Friday, February 16, 2007

A Brush With the Law (or How Not to Steal a French Fry)

"Hey, Buddy. You hungry?"

"Starving. Let's go grab a bite."

"JBCs?"

"Sure."

The two men set out to find food. After a long and arduous trek (across the street) they arrived at popular fast-food joint.

"I'll take a double junior bacon cheeseburger. Large fries. Coke."

"Same for me. Hold the mayo, please."

"That'll just be a few minutes, folks."

The men leaned against the counter, talking, laughing, impatiently waiting for their food. The server set several trays out on the counter. She poured drinks. She added burgers and ketchup. She turned to help the next customer in line.

"Man, I'm starving! Hope they bring our fries soon."

The hungry man turned to his buddy to tell him a joke. Caught up in his storytelling, he barely acknowledged the server as she returned with several steaming orders of fries.

"Finally!"

The hungry man reached across the counter and grabbed a couple of fries from a tray. He popped them in his mouth. His friend stopped laughing.

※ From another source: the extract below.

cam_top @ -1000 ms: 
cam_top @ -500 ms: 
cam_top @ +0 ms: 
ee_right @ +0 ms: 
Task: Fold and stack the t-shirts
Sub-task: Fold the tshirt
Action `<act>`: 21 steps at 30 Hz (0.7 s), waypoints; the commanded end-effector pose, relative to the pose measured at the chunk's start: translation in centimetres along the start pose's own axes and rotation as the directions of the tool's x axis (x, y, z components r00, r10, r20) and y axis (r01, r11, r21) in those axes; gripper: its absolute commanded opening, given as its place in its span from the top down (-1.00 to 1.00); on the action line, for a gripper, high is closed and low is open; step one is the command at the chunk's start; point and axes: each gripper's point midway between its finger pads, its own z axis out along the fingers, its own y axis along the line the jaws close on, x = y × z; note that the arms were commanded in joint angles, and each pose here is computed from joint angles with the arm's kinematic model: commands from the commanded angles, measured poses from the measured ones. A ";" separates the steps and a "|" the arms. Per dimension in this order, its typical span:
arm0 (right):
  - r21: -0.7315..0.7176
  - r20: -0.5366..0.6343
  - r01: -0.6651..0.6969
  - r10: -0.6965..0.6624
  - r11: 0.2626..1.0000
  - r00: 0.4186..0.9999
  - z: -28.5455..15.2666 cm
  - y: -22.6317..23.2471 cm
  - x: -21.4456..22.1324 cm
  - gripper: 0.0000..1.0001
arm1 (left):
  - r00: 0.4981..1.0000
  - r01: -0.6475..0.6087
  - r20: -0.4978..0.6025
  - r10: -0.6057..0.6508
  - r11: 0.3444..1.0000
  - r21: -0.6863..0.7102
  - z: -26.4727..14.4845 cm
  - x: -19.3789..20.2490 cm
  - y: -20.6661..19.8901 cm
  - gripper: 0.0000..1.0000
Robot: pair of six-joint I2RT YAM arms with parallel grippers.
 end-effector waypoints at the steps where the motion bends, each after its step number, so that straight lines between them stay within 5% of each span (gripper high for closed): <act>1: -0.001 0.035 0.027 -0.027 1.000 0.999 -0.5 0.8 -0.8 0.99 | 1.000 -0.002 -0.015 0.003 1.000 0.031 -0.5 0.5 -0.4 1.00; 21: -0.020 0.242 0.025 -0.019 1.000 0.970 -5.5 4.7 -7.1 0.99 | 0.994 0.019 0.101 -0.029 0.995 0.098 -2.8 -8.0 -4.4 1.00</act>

"Dude. Those aren't your fries."

"What are you talking about?"

"Look, this is your tray. That tray there ... it's his."

The hungry man slowly turned, an apology waiting on his lips. He eyes met those of a tall, muscular, deadly-serious man. A man in uniform. A man with a gun clipped to his belt.

He gulped. "Umm, I'm really sorry officer."

"Just don't let it happen again."

Lesson to be learned: Keep your eyes on your own tray. And never, ever steal a fry from a man with a gun.